:: Required action ::
Everything from the line holding "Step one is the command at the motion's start" through the last line of the data, and nothing else, should be retyped exactly, with no pictures.
━━━
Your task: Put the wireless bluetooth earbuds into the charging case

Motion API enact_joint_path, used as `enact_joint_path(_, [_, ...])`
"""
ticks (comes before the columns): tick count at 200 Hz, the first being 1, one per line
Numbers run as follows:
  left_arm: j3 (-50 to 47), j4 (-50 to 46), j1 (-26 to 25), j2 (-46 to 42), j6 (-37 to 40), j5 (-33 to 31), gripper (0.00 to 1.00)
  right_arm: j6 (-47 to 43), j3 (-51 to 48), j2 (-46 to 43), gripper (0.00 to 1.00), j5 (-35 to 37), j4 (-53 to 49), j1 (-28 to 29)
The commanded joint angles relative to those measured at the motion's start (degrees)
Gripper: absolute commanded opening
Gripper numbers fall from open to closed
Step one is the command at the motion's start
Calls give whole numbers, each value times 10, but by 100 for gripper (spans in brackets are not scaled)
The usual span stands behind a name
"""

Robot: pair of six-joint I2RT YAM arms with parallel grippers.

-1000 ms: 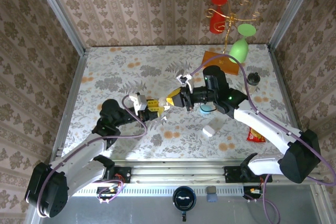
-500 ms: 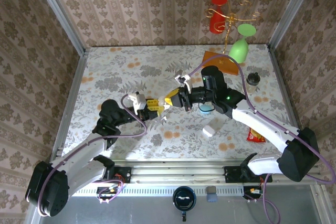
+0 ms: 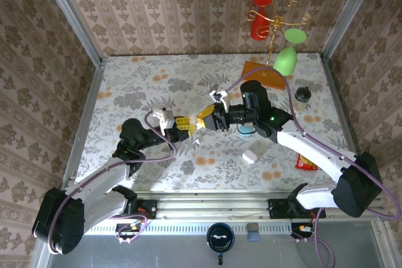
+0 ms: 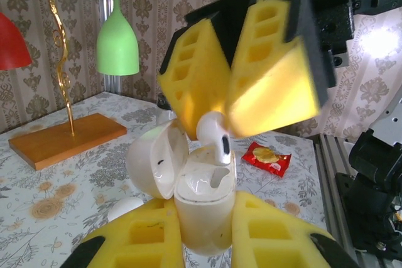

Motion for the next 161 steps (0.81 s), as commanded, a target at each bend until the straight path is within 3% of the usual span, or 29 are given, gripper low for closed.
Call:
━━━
:: Exercise answer ::
Step one is the command at the motion's start
Calls give whole numbers, each value times 10, but by 100 for gripper (spans in brackets are not scaled)
The usual span stands behind a name
"""

Robot: pair of six-joint I2RT YAM arms with parallel grippers.

-1000 ms: 
-500 ms: 
+0 ms: 
+0 ms: 

Motion for the next 161 steps (0.81 s), as commanded, a target at each bend until the straight path is within 3% of the usual span, or 29 are given, gripper low for closed.
Call:

This answer has no further content.